Ils sont là sur nos étagères, ou plutôt planqués dans un tiroir : les jeux moches. Mais on les aime bien au village quand même ! Parce que certains sont bons. J’en ai regroupé 6, qui ne doivent pas être jugés sur le physique.
Expressions
Le tout récent Expressions est un cauchemar graphique. Ni le titre du jeu, ni sa direction non-artistique ont un quelconque rapport avec son gameplay. On parle parfois de thème plaqué, là le thème s’est pris une Chabal dans les gencives. Mais même si c’est plaqué, parfois un thème c’est bien réalisé. Dans Expressions, non. On a des emojis foireuses sur une boîte sans idée, sans typo convaincante. L’enfant caché de Skyjo et de Microsoft Paint.
Et pourtant, Expressions se joue super bien. Avec un gameplay coopératif de déduction bien tendu, une difficulté réglable, c’est une sorte de Bomb Busters du pauvre, qui coûte 10 balles et qui tient en quelques cartes seulement. Très solide dans sa proposition, c’est un jeu à ranger dans la famille de Régicide, tiroir des bangers.
Sync or Swim
Dans la famille emojis dégueux je choisis Sync or Swim. Qui réussit le tour de force de complètement foirer un thème pourtant hyper audacieux : la natation synchronisée. Pas de graphismes sur la boîte, pas d’ambition sur les illustrations, absentes d’ailleurs. Je pensais que iello allait reprendre tout ça pour en faire un immense banger intemporel en acquérant les droits chez Bézier Games et pas du tout, ils ont juste collé le logo iello dessus.

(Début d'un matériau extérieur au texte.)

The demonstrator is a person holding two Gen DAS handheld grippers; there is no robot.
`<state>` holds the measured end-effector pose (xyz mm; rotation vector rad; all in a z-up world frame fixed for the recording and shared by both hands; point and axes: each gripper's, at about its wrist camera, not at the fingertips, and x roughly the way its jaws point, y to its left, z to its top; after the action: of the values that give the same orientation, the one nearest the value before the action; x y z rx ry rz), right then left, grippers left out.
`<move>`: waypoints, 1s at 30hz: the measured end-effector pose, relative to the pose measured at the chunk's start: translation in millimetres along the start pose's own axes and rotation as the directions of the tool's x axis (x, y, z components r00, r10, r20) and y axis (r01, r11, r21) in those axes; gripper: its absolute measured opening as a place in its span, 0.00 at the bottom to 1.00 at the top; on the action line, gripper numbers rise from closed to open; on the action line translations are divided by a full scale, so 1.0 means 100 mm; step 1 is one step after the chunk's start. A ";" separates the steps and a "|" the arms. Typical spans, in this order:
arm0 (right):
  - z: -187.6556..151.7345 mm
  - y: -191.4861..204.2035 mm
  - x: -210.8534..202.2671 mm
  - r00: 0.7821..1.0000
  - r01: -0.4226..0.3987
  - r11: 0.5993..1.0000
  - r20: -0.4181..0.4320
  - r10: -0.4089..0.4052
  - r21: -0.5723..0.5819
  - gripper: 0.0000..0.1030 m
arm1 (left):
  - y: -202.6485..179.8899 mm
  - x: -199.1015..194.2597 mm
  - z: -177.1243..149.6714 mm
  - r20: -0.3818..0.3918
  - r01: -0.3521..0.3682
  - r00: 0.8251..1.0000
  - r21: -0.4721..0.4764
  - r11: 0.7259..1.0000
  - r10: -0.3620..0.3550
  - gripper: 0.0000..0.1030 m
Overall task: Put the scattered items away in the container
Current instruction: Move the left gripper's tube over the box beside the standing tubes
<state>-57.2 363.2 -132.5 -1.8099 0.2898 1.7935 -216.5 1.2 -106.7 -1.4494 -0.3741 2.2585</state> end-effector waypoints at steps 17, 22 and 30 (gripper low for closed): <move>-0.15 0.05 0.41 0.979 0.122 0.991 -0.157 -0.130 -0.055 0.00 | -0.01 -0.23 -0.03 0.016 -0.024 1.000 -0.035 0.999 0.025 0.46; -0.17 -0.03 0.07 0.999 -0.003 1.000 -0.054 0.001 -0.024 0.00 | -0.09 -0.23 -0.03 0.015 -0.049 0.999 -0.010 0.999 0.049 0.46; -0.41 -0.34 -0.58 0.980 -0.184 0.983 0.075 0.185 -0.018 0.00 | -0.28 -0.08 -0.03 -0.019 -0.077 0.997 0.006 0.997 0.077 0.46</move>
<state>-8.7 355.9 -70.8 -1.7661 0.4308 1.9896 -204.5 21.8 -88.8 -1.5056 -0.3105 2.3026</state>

Peut-être qu’ils n’ont pas eu les droits, ou peut-être en ont-ils décidé autrement. Toujours est-il que le jeu n’a pas eu la carrière qu’il méritait, alors qu’il est excellentissime. A mes yeux, moins pour le côté ambiance/bordel très bien mis en avant par Simon du Passe-Temps, mais plus pour son côté stratégique hardcore. Un vrai gros coop bien expert à sa façon dans les niveaux avancés, qui va titiller les mécanismes de communication de groupe. Son appli est tout aussi excellente, avec vos records et notes en mémoire. Quel dommage !
Mille Fiori
Un top jeux moches sans Schmidt ce serait un affront pour l’éditeur allemand qui semble mettre un point d’honneur à ne pas embaucher de bons graphistes, quels que soient les projets. L’un des moins pires se nomme Mille Fiori, mais il nous inflige tout de même ses dégradés pastels, ses personnages qui ne savent pas quoi faire de leurs mains. Schmidt ne crédite pas Stephan Lorenz sur la boîte, mais juste Reiner Knizia au gamedesign.

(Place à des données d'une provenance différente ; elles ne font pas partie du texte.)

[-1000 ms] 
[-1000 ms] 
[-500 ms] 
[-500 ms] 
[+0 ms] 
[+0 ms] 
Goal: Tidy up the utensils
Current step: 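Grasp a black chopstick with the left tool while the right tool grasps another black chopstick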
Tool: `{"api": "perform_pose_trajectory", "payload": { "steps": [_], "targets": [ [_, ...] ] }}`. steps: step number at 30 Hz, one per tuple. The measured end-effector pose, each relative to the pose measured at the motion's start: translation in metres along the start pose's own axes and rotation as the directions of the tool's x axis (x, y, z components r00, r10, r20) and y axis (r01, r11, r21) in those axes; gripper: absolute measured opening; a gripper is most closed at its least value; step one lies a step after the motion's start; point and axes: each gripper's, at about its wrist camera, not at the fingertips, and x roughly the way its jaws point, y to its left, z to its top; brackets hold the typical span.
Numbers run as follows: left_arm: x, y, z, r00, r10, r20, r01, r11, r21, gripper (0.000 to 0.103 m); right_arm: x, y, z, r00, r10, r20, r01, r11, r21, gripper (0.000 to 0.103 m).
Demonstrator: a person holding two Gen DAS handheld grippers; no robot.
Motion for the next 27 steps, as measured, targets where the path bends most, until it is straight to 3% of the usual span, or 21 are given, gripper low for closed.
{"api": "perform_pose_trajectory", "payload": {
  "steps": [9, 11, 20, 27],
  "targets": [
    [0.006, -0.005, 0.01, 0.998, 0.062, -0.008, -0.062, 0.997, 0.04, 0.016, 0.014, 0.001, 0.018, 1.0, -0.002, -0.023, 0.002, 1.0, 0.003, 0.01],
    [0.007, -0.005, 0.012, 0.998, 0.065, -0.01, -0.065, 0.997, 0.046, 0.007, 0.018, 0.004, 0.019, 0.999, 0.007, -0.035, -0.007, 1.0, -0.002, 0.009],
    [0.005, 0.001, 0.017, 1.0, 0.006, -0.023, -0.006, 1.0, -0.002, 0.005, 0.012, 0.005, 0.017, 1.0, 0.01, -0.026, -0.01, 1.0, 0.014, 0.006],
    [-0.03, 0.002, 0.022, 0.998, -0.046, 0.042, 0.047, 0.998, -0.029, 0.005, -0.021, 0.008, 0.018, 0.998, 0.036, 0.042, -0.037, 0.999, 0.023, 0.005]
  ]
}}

Dans le jeu, vous incarnez un maître verrier et marchand cherchant à tirer le meilleur profit de la production et du commerce d’œuvres en verre. Le plateau représente différentes étapes de cette activité : ateliers de fabrication, résidences, soutiens influents, échoppes de commerce et port maritime. Votre objectif est d’être présent au bon endroit et au bon moment pour maximiser vos points.
Chaque manche, vous choisissez et jouez des cartes pour placer vos losanges colorés sur les zones correspondantes, déclenchant divers modes de scoring propres à chaque secteur : créer des chaînes dans les ateliers, occuper des maisons de plus en plus rentables, gravir les pyramides des habitants, multiplier les marchandises dans les boutiques ou faire progresser vos navires dans le port.
C’est moche, mais c’est bien, pile dans le thème de cet article, c’est fou non ? Non.
Les Châteaux de Bourgogne
On arrive sur la partie chefs d’oeuvre, les jeux ne sont pas juste bons, ils ont défini un genre ou une ère. Ca n’empêche pas les Châteaux de Bourgogne d’être plus beige que la tapisserie de votre grand-mère. Un gratin d’endives sans gruyère et sans béchamel. La composition de la couv est immonde, avec ce tableau mal cadré qui se replie sur le côté et même dans le pli intérieur de la boîte. L’illus est plutôt ok. Le matériel est lui fonctionnel, mais on est dans l’eurogame allemand le plus tradi qui soit. Les éditions suivantes n’ont rien arrangé jusqu’à l’ultime kickstarter dans une version boursouflée à 180€, qui rend le truc trop gros pour ce que c’est.
Bon en termes de gameplay c’est inattaquable, un grand Feld, riche et satisfaisant, pas trop long. The Castles of Burgundy (dans son titre original) vous transporte en France médiévale, où vous incarnez un aristocrate cherchant à développer son petit domaine en un puissant territoire. À l’aide de dés et de tuiles aux effets variés, vous construisez des villes, érigez des châteaux, exploitez des mines, développez le commerce et accumulez des connaissances pour optimiser chaque action. Les points s’accumulent en complétant des régions, en livrant des marchandises et en tirant parti des bonus.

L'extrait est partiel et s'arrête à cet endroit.